Was war nach dem weltweiten Finanz-Erdbeben von 2007-2008 nicht alles zu hören! Die Losungen hießen: Die internationale Finanz wird strenger reguliert. Steuerparadiese werden bekämpft. Kurzum, es werde Schluss sein mit den schwarzen Schafen eines Systems, das jeden Missbrauch deckt. Die Ergebnisse des G20-Treffens in London gaben sich sehr tugendhaft.
Die Staaten dieses edlen Kreises versprachen „Maßnahmen gegen Steueroasen“, drohten mit Sanktionen und versicherten jedem, der es hören wollte, dass „die Zeit des Bankgeheimnisses abgelaufen“ sei. Nach der Krise, die Zypern — das Geldwäscheparadies der russischen Oligarchen — erschütterte, geraten wir in Frankreich in den Strudel der Cahuzac-Affäre, eine Staatsaffäre, die die grundlegende Integrität und Transparenz infrage stellt, die von jedem Politiker — vor allem auf höchstem Niveau — abverlangt werden kann.
Manchmal lösen Nachrichten schwindelerregende Kettenreaktionen aus. Doch eines sei klargestellt: Die Reportagen über das weltweite Geflecht von Steueroasen, über die zwielichtigen Machenschaften und über die Profiteuren aus allen Kreisen der Gesellschaft, welche Le Monde heute in Kooperation mit The Guardian, der Süddeutschen Zeitung, Le Soir und The Washington Post zu veröffentlichen beginnt, sind weder im Zuge des Tumults in Nikosia noch der plötzlichen Entwicklungen im Fall Cahuzac entstanden.
Ein tentakelartiges Netzwerk der Schattenfinanz
Die Nachforschungen begannen schon vor Monaten. Ein Konsortium von investigativen Journalisten hatte Zugang zu einer gigantischen Datenbank und begann damit das Innenleben der Offshore-Welt zu enthüllen. 2,5 Millionen Dateien wurden ausgewertet, verglichen, überschnitten. Ergebnis: Das riesige, tentakelartige Netzwerk der Schattenfinanz wird offengelegt. Zwei französische Banken tauchen in dieser Menge von Dokumenten auf. Ebenso der ehemalige Wahlkampf-Schatzmeister von François Hollande, Jean-Jacques Augier, der versichert, nichts Illegales getan zu haben, als er für einen chinesischen Partner Offshore-Firmen gründete.
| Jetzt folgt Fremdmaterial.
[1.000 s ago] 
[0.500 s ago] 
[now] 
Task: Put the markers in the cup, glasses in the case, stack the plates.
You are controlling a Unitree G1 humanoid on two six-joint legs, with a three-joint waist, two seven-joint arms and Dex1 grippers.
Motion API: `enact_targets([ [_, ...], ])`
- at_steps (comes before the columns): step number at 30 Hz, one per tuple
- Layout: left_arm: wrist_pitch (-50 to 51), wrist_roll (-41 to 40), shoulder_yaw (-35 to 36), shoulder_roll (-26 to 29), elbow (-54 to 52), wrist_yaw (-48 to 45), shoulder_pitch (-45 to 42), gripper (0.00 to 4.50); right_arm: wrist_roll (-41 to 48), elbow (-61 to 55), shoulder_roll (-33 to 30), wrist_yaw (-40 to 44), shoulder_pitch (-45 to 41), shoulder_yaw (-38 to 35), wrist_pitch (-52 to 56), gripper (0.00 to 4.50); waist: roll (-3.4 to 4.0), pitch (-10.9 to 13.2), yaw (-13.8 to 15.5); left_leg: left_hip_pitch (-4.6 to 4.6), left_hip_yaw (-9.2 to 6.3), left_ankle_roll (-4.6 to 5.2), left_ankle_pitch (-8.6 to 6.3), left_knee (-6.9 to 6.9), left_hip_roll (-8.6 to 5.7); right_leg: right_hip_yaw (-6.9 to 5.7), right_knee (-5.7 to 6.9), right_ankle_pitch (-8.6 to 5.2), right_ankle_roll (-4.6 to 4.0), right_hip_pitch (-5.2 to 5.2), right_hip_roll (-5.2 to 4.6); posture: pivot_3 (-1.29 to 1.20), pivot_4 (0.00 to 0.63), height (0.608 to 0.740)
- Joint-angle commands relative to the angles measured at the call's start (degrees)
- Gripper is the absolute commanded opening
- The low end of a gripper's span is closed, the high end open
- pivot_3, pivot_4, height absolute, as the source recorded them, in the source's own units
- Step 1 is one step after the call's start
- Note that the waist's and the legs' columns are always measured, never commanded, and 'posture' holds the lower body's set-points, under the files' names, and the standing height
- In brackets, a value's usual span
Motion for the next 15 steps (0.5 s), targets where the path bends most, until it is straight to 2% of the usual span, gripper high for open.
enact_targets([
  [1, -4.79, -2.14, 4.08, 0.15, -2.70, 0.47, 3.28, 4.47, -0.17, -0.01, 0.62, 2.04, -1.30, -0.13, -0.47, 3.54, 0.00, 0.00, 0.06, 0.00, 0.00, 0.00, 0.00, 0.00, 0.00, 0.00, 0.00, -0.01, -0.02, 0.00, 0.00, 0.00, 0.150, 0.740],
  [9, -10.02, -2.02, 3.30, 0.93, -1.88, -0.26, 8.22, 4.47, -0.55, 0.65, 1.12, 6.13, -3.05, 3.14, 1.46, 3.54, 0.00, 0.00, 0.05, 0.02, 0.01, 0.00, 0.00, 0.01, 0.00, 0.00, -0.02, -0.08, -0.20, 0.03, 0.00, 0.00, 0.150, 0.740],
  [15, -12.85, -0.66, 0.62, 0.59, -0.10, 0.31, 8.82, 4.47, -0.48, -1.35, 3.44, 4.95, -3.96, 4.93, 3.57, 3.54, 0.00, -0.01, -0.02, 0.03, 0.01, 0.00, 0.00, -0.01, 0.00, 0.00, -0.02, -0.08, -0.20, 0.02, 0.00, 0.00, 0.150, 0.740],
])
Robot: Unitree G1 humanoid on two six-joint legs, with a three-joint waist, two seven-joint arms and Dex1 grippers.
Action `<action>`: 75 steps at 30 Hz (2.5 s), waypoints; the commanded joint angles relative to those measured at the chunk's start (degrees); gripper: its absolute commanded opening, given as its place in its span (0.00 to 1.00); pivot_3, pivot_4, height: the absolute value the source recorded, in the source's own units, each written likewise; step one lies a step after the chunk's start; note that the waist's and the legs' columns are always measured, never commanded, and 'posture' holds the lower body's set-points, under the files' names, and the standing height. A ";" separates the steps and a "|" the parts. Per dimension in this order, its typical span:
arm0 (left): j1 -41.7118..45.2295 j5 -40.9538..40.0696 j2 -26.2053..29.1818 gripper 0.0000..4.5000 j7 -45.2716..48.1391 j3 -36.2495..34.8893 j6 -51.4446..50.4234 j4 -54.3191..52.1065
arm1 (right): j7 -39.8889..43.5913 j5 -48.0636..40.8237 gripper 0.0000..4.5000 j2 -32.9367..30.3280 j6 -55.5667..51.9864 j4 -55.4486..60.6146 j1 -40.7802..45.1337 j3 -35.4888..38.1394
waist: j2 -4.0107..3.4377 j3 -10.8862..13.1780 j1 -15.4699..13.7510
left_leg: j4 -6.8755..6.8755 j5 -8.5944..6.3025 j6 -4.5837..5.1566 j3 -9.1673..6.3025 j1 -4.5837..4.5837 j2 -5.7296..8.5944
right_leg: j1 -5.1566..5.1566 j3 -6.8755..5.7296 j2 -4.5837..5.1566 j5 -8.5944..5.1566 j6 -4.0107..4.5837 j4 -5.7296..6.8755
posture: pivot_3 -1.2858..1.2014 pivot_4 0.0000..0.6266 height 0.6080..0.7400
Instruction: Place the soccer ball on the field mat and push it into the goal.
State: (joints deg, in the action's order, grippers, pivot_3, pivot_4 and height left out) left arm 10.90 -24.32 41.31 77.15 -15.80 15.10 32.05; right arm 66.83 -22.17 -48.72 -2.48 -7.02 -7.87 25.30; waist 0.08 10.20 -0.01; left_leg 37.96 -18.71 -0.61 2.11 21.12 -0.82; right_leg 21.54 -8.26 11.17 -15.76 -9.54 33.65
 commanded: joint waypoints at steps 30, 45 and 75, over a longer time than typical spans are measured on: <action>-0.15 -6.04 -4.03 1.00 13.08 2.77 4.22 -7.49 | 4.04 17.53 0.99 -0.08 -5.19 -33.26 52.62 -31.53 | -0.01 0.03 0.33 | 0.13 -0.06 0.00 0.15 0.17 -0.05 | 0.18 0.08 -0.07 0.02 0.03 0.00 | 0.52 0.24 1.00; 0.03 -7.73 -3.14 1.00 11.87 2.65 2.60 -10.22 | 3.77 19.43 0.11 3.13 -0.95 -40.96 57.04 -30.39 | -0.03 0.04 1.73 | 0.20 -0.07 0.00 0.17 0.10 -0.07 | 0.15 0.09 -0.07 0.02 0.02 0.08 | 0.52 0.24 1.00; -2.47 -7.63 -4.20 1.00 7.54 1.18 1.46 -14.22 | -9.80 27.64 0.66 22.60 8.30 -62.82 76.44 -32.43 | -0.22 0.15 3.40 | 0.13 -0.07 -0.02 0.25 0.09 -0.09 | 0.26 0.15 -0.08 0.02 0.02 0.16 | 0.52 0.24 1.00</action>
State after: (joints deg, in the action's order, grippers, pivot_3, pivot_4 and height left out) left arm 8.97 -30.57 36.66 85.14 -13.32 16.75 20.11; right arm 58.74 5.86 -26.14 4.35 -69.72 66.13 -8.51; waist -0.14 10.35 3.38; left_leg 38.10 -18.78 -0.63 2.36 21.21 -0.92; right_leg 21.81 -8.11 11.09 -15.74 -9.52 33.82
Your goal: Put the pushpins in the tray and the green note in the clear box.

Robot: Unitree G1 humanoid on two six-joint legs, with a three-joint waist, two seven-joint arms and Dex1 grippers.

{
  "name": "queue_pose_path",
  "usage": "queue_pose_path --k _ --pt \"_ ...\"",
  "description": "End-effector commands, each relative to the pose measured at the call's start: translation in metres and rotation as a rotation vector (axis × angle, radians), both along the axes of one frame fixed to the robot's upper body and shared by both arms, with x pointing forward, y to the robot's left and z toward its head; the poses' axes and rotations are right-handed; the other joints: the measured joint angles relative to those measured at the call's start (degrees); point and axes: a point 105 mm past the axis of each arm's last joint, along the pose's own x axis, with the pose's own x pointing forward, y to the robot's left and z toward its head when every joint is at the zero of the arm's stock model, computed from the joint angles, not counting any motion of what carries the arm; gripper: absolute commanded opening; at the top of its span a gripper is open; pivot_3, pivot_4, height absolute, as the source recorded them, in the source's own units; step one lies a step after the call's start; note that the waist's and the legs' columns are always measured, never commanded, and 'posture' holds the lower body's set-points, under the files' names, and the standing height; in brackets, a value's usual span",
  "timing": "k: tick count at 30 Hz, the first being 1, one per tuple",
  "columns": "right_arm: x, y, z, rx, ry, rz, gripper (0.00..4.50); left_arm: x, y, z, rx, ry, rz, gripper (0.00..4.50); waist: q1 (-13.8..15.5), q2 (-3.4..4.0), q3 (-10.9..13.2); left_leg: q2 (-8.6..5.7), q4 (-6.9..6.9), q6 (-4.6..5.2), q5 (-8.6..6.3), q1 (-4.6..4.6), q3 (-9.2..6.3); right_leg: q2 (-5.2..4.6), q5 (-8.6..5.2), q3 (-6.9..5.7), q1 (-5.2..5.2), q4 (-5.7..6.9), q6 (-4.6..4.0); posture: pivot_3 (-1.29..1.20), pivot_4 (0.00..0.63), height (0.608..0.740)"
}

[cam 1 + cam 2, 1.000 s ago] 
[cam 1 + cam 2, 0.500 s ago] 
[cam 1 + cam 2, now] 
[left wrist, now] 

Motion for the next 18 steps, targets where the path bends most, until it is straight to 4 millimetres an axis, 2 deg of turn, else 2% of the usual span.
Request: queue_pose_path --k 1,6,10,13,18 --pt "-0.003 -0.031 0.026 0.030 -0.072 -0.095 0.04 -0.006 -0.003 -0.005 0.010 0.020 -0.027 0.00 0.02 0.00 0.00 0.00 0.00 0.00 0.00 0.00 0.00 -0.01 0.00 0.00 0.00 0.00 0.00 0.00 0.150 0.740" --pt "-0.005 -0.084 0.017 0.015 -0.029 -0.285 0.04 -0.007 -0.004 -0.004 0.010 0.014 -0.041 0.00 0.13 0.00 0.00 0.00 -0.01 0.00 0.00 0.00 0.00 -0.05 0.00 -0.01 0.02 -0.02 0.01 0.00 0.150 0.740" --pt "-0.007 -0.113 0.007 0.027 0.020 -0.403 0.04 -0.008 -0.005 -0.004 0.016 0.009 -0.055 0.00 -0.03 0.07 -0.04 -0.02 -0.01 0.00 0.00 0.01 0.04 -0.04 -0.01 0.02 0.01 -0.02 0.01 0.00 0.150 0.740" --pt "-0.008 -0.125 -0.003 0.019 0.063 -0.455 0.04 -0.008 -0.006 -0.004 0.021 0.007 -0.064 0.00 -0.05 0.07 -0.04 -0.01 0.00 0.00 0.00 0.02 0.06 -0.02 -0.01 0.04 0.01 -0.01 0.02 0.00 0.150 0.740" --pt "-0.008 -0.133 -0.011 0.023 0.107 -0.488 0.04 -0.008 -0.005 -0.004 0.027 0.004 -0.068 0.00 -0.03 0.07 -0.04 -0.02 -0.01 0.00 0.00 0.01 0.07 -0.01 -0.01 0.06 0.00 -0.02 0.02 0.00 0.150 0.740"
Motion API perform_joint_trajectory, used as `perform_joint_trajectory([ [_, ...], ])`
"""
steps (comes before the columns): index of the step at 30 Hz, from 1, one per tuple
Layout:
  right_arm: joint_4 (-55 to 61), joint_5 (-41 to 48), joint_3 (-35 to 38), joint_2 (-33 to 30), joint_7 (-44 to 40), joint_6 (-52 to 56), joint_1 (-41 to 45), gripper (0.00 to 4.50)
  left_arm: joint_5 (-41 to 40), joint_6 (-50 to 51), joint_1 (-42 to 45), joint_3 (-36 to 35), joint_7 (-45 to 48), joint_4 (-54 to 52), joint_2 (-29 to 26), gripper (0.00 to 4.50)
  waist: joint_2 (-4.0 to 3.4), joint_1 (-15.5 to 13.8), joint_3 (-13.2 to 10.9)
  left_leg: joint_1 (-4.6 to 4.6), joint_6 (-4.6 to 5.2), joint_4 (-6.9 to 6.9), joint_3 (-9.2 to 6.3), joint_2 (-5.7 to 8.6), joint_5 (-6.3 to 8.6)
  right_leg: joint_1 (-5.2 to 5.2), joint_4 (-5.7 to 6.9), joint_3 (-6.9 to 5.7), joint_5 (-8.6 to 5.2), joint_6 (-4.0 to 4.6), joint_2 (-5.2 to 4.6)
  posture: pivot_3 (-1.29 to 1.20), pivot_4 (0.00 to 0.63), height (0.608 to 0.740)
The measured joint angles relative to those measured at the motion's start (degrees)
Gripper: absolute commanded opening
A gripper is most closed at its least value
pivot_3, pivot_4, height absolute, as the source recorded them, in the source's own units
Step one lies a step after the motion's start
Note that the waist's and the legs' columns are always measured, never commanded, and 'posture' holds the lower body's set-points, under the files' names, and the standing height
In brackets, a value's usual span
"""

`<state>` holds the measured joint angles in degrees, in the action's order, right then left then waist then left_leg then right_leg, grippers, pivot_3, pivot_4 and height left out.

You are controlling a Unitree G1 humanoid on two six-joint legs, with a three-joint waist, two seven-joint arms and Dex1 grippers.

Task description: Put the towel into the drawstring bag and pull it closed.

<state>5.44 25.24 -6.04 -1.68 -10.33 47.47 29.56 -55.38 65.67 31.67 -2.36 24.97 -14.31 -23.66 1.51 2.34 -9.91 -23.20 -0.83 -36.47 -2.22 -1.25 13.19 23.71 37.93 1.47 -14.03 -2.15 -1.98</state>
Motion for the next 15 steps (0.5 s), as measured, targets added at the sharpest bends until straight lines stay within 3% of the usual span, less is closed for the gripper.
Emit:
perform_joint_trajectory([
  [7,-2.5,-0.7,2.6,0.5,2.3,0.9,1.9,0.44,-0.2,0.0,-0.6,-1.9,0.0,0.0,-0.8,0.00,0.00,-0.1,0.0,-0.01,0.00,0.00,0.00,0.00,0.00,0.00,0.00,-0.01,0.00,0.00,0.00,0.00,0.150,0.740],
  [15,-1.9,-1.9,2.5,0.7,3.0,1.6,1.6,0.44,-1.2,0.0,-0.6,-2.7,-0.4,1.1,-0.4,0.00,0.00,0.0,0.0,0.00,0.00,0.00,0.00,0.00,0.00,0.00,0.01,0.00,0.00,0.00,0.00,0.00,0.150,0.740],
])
Steuerparadiese sind eine Bedrohung für die Demokratie
Die Durchleuchtung von Einzelfällen, so spektakulär sie auch sein mögen, darf nicht über das grundsätzliche Problem hinwegtäuschen: Die Steuerparadiese sind eine Bedrohung für die Demokratie. Sie unterminieren den Rechtsstaat, indem sie mit Verschleierung operieren. Sie sind ein Glücksfall für Betrüger aller Art. Sie fördern, dass öffentlicher Reichtum in Staaten fließt, in denen Bestechung und Korruption gedeihen. In dieser Welt einer offenbar grenzenlosen juristischen Kreativität, sind gigantische Summen hinter Briefkastenfirmen versteckt. Vermögende Privatpersonen verschleiern Geldsummen, die der gesammten Wirtschaftsleistung von Japan und den Vereinigten Staaten entsprechen.
Im Lichte dieser Reportagen wird niemand mehr behaupten können, dass die Politik — trotz aller Beteuerungen — sich die Mittel verschafft hat, um entschlossen durchzugreifen. Strengere Regeln, mehr Kontrollen und grenzübergreifende Zusammenarbeit sind notwendiger denn je. Denn damit beginnt der Kampf gegen Geldwäsche. Und die Banken der westlichen Industrienationen, die sich in undurchsichtige Geschäfte verwickeln, werden nicht mehr umhinkönnen, klare Antworten zu liefern. Zumindest, wenn sie wollen, dass man angesichts der Krise ihrem Bekenntnis zu einer „Ethik“ noch Glauben schenken soll.